Open AccessPurification, crystallization and preliminary X‐ray diffraction analysis of crotamine, a myotoxic polypeptide from the Brazilian snake Crotalus durissus terrificus
Author(s) -
Coronado Mônika A.,
Georgieva Dessislava,
Buck Friedrich,
Gabdoulkhakov Azat H.,
Ullah Anwar,
Spencer Patrick J.,
Arni Raghuvir K.,
Betzel Christian
Publication year - 2012
Publication title -
acta crystallographica section f
Language(s) - English
Resource type - Journals
ISSN - 1744-3091
DOI - 10.1107/s1744309112032721
Subject(s) - crotalus , orthorhombic crystal system , venom , molecular replacement , chemistry , molecule , crystallization , stereochemistry , crystallography , biochemistry , crystal structure , organic chemistry
Crotamine, a highly basic myotoxic polypeptide (molecular mass 4881 Da) isolated from the venom of the Brazilian rattlesnake Crotalus durissus terrificus , causes skeletal muscle contraction and spasms, affects the functioning of voltage‐sensitive sodium channels by inducing sodium influx and possesses antitumour activity, suggesting potential pharmaceutical applications.
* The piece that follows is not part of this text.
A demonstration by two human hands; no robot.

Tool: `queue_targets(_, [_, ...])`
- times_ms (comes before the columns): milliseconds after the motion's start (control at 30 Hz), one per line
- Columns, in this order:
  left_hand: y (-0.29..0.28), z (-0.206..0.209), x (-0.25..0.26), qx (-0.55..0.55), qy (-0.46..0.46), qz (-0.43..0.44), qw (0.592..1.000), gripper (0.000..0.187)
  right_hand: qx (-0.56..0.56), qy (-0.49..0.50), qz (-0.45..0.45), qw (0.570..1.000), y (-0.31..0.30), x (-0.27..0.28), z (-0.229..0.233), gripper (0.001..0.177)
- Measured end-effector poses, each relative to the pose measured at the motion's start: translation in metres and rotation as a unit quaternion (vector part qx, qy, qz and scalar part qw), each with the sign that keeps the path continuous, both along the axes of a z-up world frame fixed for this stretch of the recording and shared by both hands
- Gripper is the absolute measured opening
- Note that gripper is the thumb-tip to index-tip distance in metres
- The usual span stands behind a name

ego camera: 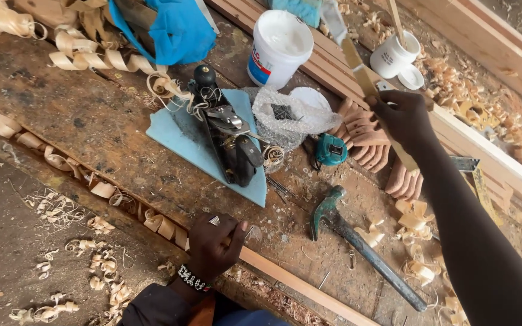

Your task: Hammering a nail into a wooden strip and then applying glue along its length with a brush.

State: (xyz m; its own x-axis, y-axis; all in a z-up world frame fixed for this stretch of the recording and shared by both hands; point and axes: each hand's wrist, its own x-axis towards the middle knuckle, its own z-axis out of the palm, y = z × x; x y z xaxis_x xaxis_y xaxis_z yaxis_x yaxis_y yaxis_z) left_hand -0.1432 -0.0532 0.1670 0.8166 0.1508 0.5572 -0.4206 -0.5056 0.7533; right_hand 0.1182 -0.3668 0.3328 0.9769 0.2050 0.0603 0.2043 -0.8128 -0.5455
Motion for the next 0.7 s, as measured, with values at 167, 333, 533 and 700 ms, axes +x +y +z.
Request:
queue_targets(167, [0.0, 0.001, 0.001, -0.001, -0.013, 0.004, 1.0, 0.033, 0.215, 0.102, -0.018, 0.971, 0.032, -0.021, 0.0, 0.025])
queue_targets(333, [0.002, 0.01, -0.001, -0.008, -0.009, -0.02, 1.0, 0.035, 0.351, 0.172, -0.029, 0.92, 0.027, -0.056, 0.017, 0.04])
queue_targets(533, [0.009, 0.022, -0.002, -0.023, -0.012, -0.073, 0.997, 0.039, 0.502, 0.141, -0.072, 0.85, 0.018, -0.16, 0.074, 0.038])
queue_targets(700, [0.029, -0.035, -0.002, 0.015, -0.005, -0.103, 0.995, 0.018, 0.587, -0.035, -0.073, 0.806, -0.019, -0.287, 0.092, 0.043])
Crotamine was purified from C. durissus terrificus venom; the crystals diffracted to 1.9 Å resolution and belonged to the orthorhombic space group I 2 1 2 1 2 1 or I 222, with unit‐cell parameters a = 67.75, b = 74.4, c = 81.01 Å. The self‐rotation function indicated that the asymmetric unit contained three molecules. However, structure determination by molecular replacement using NMR‐determined coordinates was unsuccessful and a search for potential derivatives has been initiated.